From A Zero-Sum to a Win-Win Scenario? Literature Review on Circular Migration
For an increasing number of scholars, international migration has undergone a transformation, particularly in the last decade or so. The recently released UN Secretary-General’s Report on International Migration and Development suggests a “new era of mobility” characterized in part by a greater degree of nonpermanent, or circular, migration. Researchers have noted circular migration’s unprecedentedly large scale, involving a greater cross-section of groups and taking a wider variety of forms than ever before. Although circular migration’s impact on development is far from settled, a review of the current literature suggests increasing optimism about its developmental potential.
This optimism stems mainly from the erosion of the traditionally polarized migration framework, where migrants who depart are seen as “lost” to the sending country and arriving immigrants are therefore “gained” by the receiving country. Instead, a transnational framework is gaining ground where migrants continually forge and sustain multiple attachments across nation-states and/or communities. As these transnational migrants return home, it is argued that they can facilitate the transfer of the critical financial and human capital the developing world needs.
However, the optimism pervading the current literature is not without a healthy dose of caution. Although the pendulum has started to move away from the dominant zero-sum scenario of previous decades toward a more positive “win-win” scenario, there are calls to keep the pendulum from moving too far. Indeed, amidst the optimism, also evident in the current literature, is a simmering concern that the impact of policies encouraging more circular migration is still very much conditioned by the political, economic, and social conditions in the countries of origin and destination, as well as by the characteristics of the migrants, their respective diasporic communities, and the dynamics of return.

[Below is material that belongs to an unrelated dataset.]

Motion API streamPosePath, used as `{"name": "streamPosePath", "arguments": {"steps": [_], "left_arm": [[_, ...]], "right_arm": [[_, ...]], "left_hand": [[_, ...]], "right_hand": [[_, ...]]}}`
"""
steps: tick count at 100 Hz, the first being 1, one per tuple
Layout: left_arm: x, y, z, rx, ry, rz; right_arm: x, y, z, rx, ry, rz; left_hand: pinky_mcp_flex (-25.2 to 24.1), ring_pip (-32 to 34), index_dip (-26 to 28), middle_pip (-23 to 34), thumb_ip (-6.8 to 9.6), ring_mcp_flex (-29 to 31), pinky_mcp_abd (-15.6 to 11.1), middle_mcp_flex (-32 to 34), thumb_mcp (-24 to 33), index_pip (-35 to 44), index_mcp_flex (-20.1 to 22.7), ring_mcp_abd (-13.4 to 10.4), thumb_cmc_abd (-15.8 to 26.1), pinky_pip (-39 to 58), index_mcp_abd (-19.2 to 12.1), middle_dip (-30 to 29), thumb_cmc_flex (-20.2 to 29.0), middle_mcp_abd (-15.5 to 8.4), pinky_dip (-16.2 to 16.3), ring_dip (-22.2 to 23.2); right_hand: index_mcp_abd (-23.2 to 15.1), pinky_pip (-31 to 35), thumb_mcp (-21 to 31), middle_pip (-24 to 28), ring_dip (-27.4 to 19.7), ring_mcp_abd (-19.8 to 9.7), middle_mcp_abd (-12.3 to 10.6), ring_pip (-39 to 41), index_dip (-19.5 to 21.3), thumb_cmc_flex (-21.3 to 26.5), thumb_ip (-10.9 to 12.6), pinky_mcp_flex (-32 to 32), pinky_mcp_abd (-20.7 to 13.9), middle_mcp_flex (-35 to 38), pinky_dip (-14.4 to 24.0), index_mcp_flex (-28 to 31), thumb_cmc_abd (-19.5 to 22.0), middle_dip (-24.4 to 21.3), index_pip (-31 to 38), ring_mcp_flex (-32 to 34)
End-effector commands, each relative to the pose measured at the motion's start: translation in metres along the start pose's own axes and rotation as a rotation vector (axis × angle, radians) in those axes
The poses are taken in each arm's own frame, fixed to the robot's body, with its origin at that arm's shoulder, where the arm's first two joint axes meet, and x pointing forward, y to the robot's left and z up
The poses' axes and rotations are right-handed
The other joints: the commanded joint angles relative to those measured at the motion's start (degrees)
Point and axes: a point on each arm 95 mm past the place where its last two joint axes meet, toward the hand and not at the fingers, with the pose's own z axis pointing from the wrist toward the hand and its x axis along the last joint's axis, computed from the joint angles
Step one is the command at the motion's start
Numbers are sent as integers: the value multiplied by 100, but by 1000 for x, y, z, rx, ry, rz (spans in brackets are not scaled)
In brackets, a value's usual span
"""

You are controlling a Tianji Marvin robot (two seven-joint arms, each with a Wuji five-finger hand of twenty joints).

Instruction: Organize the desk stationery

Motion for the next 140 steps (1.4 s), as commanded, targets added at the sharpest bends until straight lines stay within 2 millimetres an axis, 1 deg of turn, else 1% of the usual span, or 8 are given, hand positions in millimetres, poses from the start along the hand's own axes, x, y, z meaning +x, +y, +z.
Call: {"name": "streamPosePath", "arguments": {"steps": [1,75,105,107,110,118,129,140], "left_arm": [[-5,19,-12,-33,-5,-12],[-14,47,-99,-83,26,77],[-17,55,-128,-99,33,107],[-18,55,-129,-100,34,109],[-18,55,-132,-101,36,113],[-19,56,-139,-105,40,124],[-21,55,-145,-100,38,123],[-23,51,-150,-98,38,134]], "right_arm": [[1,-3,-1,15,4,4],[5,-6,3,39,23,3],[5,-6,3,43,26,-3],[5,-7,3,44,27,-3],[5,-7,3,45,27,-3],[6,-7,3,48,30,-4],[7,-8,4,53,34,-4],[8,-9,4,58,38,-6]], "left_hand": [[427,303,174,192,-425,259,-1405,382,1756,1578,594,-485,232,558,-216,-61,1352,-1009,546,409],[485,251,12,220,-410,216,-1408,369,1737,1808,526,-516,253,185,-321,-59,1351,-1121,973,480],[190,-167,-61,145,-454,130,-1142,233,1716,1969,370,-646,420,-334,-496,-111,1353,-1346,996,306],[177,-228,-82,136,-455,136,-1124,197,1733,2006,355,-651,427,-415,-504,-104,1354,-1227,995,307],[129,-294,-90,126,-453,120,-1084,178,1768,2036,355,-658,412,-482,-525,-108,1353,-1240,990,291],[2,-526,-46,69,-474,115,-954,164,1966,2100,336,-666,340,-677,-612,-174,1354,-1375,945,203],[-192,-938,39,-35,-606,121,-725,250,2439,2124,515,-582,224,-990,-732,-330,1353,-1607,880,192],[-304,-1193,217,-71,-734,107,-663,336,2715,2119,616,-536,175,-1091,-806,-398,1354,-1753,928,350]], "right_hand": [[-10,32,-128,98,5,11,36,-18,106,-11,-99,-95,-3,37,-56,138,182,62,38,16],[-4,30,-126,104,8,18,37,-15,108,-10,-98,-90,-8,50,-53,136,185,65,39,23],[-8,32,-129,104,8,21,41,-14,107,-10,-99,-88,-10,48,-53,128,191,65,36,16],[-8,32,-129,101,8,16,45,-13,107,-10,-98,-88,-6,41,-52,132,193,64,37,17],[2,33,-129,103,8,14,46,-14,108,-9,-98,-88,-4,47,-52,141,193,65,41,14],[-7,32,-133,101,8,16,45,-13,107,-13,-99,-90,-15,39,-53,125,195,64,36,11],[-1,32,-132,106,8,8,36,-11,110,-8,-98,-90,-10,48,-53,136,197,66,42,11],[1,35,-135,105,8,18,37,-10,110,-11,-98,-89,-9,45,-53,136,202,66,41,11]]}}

Notwithstanding this concern, however, it is very clear that the previous decades’ abrupt dismissal of the developmental impact of circularity as negligible or even negative is no longer warranted especially in an increasingly transnational world. The challenge still is to understand this new reality and to comprehend precisely the circumstances in which the win-win potential of a policy encouraging more circular migration has been and could be realized. Unfortunately, with this goal as standard, the literature, as it stands right now, has barely scratched the surface.